Elle sentait la maigreur extrême de son fils ; ses côtes qui saillaient même sous sa chemise de polo la glaçaient de dégoût. Elle le projeta sur le lit pour l’écarter d’elle mais il se releva aussitôt, s’aplatit contre le mur tel un animal traqué. Sur le téléviseur, le dessin animé explosa en gerbes d’étoiles qui se dissipèrent pour révéler un coyote noirci par de la poudre à canon.
— Arrête cette saloperie ! brailla Marie.
Avec un gémissement, Albert plongea vers le poste, l’éteignit et retourna aussitôt contre le mur.
— Pourquoi vous me détestez tous ? Je dis : « Mange, Albert, mange, s’il te plaît, tu es trop maigre »… Le docteur ? Oh, non ! Tu brises le cœur de tout le monde, tous ceux qui t’aiment, tu leur brises le cœur. Ils te regardent, ils ont envie de dégueuler ! Ouais ! La semaine dernière, ta tante Phyllis était en larmes. En larmes ! Elle m’a dit : « Pardonne-moi, Marie, mais quand je le vois, un vrai squelette, j’ai envie de vomir… »
— Non ! hurla Albert.
L’image de sa tante préférée en larmes à cause de sa maigreur égoïste le fit pleurer d’angoisse. Il tomba à genoux sur le sol, se balança d’avant en arrière.
Marie réduisit sa voix à un murmure :
— Pourquoi tu nous fais ça ? Quel plaisir tu prends à nous torturer ? Je te supplie de manger, je te prépare ce que tu veux. Je fais les courses, je rentre, je prépare le repas et je prie le bon Dieu : Faites que ça lui plaise, faites qu’il mange.
Elle s’agenouilla elle aussi, leva ses mains jointes vers le plafond et mugit :
— Seigneur ! Seigneur ! Qu’est-ce que j’ai fait ? Pourquoi je suis punie ?
— M’man !
Albert courait de nouveau sur place, le visage cramoisi et tordu de chagrin, les joues ruisselantes de larmes.
— Je mangerai, maman ! Je mangerai ! Je te jure que je mangerai !
Il se précipita dans la cuisine et revint avec un paquet de riz.
— Regarde ! Regarde !
Il fourra une poignée de riz cru dans sa bouche. Les yeux toujours clos, Marie l’ignora. Il hoqueta, cracha du riz et de la bile sur le sol. Sa mère se raidit de dégoût. Il tendit la main vers ses jambes.
— Ne me touche pas ! cria-t-elle, montrant les dents et le repoussant. Je m’en vais ! Pour toujours ! Je ne peux plus te supporter !
Elle sortit de la pièce, claqua la porte au nez de son fils.
— Maman !
Il rouvrit la porte, poursuivit sa mère dans l’appartement en serrant le paquet de riz contre sa poitrine. Marie courut dans le vestibule, prit dans le placard un manteau de fausse fourrure et une valise marron.
— Regarde, m’man, je mange ! Je mange ! Regarde ! Regarde !

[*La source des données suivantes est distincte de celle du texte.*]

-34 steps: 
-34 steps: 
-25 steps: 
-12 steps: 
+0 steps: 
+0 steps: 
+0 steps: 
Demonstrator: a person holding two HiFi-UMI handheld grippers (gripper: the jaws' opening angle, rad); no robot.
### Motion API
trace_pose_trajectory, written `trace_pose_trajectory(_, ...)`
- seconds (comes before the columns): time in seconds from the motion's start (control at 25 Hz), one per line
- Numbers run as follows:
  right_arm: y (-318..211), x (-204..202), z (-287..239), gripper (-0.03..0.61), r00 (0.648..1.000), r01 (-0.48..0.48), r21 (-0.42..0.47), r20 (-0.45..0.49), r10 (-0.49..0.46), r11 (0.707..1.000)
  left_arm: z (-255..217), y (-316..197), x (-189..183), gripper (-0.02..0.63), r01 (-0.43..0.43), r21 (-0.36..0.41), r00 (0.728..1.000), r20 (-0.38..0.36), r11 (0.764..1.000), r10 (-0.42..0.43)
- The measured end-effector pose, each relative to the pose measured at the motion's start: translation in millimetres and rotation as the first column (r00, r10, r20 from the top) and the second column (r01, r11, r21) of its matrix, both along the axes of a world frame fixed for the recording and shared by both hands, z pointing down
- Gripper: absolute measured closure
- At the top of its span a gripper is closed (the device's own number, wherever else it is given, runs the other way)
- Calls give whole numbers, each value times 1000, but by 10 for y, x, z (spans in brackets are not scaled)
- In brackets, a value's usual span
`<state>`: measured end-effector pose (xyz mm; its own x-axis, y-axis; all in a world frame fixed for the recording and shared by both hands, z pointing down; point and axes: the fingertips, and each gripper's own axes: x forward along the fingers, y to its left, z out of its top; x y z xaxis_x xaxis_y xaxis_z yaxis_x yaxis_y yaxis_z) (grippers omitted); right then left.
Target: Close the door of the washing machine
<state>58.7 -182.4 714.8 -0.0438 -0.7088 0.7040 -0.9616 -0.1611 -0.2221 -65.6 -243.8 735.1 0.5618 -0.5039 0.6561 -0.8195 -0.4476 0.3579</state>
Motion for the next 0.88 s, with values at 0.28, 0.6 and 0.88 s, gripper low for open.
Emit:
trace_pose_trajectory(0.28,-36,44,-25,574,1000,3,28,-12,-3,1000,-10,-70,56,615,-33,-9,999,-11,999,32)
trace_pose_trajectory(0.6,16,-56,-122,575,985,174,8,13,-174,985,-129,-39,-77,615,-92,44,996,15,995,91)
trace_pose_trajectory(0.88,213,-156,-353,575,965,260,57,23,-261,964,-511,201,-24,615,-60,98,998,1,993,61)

Albert pleurait, fourrait du riz dans sa bouche, en rejetait autant qu’il en avalait. Il s’agrippa à sa robe quand elle tenta d’enfiler le manteau. Elle le fit tomber par terre.
— Je ne peux plus te supporter ! Je ne peux plus te voir ! Tu me rends malade !
Elle mit le manteau, empoigna la valise vide et parvint à sortir de l’appartement avant qu’Albert se relève.
— Maman !
Il se rua vers la porte, tira frénétiquement sur la poignée.
— Je serai sage, m’man ! Je mangerai, je mangerai ! Pardon ! Oh, maman-maman-maman !
La porte ne s’ouvrait pas. De l’autre côté, Marie, couverte de sueur, pressait la poignée de ses mains exsangues. Une envie de vomir lui monta du ventre mais elle la contint. La tête lui tournait. Elle luttait contre le vertige en écoutant Albert la supplier. Entendant une porte s’ouvrir au bout du couloir, Marie retourna précipitamment dans l’appartement. Albert criait toujours, mais quelque chose n’allait pas. Il ne la regardait pas, il fixait la porte, serrant toujours son paquet de riz. Elle défit son manteau, plaqua une main sur la bouche de son fils. Il avait les yeux grands ouverts, inondés de larmes. Lorsqu’elle écarta sa main, il se remit à crier. La sonnette retentit, la fit sursauter. Elle bâillonna de nouveau Albert de sa main, le poussa dans la salle de bains, l’enferma. Nouveau coup de sonnette. Marie retourna ouvrir la porte. Mme Katz, la vieille conne de voisine, se tenait dans le couloir, la valise marron à la main.
— Qui c’est qui crie comme ça ?
Marie lui arracha la valise des doigts et lui claqua la porte à la figure.